Saturday, April 22 and Sunday, April 23, 2017

Two crews tidied up Kingston on Earth Day weekend on both the Franklin and South Brunswick sides. A six person team concentrated on Laurel Avenue and the environs of Rockingham, while twenty-seven volunteers cleaned up the areas along Railroad and Greenwood Avenues, Ridge Road, and Divison Street. We are grateful to all these good folks for giving their time and energy to make the environment safer and more beautiful for all!

Rockingham Crew:

South Brunswick Crew:

And a big thank you to Scott of The Sentinel, who turned out on a Sunday to document our activities. His "action shots" may be viewed here: Photos by Scott of The Sentinel


Sunday, October 20, 2013

Rick Henkel (at far right) and fall foliage walkers--Photo by Jonathan Michalik

In celebration of this 100th anniversary year of the founding of Princeton Nurseries, Rick Henkel led a walk through the Nurseries' Kingston site. Rick was formerly Sales Manager for Princeton Nurseries, where he worked for 32 years. After leaving the Nurseries, he founded Princeton Horticultural Services, which he continues to run. Rick has an extraordinary knowledge of trees, and knows the Kingston Site and its trees intimately.

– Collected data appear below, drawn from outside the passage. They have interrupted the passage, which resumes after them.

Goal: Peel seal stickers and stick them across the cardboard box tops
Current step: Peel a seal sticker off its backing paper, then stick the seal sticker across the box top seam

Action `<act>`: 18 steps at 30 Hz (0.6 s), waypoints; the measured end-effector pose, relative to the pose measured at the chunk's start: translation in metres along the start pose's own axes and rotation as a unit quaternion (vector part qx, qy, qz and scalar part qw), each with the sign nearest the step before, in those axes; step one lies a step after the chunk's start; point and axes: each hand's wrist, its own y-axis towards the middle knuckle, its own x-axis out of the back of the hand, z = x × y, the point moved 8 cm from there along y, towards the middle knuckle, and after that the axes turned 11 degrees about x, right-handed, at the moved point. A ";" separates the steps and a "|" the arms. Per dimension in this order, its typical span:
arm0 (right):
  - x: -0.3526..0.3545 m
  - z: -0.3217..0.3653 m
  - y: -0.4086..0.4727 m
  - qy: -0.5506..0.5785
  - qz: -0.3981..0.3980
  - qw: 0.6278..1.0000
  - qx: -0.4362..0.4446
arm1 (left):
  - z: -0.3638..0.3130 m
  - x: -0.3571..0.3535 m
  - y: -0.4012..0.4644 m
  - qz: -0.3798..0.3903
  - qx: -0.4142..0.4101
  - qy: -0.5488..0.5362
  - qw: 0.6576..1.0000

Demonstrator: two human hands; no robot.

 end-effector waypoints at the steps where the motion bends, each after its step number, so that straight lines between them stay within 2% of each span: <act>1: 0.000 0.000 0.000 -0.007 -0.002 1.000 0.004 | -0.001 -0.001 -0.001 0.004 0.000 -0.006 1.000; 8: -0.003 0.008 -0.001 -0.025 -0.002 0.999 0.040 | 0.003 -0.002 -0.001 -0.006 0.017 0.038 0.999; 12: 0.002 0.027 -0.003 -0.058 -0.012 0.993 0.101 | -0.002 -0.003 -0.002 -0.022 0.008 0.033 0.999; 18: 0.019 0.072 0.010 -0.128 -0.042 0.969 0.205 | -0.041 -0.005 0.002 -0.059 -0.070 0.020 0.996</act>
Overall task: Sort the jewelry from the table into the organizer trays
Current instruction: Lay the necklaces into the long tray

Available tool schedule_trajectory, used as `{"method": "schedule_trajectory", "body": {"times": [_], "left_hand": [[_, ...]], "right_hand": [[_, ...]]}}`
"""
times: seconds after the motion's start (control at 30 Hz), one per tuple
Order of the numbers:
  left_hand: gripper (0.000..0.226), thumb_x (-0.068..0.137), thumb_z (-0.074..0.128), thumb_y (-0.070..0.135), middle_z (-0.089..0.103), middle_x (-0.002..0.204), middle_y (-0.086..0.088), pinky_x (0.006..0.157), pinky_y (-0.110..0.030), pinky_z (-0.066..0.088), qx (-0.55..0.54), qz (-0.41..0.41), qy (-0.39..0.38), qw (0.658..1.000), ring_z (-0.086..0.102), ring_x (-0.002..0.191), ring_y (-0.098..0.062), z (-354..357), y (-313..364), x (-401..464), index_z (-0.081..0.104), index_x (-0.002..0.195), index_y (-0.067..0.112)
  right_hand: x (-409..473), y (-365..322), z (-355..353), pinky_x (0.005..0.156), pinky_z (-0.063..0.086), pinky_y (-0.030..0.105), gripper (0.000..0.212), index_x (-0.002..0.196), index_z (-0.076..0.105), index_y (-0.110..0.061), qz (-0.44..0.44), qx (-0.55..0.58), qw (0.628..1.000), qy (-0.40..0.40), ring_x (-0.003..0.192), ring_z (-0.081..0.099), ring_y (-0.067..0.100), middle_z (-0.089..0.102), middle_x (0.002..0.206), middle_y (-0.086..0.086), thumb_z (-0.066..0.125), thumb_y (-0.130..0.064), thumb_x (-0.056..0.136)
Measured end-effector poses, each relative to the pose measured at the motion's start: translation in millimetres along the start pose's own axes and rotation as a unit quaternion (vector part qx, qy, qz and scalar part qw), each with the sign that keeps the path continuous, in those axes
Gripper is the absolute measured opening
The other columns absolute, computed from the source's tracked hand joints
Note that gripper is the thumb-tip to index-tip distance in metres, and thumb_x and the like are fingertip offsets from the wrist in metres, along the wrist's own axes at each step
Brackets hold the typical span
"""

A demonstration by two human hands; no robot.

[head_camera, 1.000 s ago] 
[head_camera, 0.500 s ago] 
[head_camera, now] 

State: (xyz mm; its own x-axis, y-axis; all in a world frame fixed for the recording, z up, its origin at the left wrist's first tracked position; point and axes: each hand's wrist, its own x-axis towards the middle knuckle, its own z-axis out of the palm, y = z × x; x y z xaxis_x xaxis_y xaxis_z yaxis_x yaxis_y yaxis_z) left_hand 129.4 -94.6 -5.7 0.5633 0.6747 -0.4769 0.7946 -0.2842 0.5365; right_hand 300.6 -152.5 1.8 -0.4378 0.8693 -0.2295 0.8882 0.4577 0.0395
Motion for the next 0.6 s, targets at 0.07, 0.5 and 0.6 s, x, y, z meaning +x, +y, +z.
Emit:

View a gallery of photos taken by Jonathan Michalik: Fall Foliage Walk 2013

ANNUAL MEETING AND MOVIE--“Crash: A Tale of Two Species”
Wednesday, May 22, 2013

For those who were unable to join us, the film "Crash: A Tale of two Species" is available from Netflix. It explores the fascinating, endangered relationship between the red knot, a South American shorebird which flies each year to the Arctic to mate, and the horsehoe crab, whose eggs fuel the most grueling portion of the red knot's journey north.

Courtesy of Conserve Wildlife

But now that humans are using the horseshoe crab for fishing bait and for medical purposes (its blue blood is pervasively used to test intravenous drugs, vaccines, and medical devices for bacterial contamination--see http://www.horseshoecrab.org/med/med.html for more information) the relationship has become increasingly endangered.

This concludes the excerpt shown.